⟨

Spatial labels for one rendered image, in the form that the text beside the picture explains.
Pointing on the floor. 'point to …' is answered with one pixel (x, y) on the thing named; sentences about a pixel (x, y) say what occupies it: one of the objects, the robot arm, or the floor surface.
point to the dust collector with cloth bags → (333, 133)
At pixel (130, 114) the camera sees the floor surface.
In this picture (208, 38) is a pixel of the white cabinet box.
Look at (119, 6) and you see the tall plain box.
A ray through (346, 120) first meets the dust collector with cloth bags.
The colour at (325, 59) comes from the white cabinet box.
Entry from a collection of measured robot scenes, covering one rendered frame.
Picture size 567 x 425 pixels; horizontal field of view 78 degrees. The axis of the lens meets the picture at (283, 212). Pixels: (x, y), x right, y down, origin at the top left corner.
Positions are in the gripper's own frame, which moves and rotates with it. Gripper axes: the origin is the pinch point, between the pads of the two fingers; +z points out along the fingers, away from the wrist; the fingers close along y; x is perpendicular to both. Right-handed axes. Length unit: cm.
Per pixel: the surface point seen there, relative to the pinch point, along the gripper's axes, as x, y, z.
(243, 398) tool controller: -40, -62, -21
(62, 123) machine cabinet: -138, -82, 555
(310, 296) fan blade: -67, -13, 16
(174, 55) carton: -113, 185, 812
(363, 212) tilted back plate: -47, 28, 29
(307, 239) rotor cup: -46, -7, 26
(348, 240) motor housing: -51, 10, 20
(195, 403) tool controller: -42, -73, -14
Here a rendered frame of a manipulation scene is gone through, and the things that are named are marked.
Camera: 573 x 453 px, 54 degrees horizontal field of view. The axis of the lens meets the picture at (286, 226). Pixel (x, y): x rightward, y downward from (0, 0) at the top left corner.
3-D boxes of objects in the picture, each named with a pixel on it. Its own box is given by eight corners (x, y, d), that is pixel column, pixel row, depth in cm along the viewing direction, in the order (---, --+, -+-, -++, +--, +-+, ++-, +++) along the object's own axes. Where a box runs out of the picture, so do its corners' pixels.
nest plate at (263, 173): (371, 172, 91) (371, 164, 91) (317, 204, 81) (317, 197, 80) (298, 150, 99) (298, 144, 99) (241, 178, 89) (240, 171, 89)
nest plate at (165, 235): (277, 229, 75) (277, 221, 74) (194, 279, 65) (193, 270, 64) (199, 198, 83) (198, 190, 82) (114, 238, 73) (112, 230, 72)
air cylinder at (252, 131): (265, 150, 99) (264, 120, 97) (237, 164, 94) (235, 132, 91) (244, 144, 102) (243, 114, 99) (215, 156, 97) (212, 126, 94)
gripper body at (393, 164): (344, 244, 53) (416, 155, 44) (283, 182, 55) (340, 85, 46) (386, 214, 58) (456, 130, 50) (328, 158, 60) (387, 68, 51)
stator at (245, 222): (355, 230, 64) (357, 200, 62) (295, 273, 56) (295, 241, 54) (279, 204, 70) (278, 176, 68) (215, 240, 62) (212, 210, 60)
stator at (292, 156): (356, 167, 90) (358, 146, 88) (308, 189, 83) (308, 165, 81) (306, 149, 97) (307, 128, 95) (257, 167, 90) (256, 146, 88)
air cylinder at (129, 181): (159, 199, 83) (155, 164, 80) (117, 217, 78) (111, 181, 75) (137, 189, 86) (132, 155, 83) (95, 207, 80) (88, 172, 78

⟩

• _Work request_: Every line where "floor" appears must be returned from the listing above.

• _Solved problem_:
Pointing on the floor. 'point to …' is answered with one pixel (x, y) on the thing named; sentences about a pixel (x, y) say what occupies it: one of the objects, the robot arm, or the floor surface.
At pixel (130, 114) the camera sees the floor surface.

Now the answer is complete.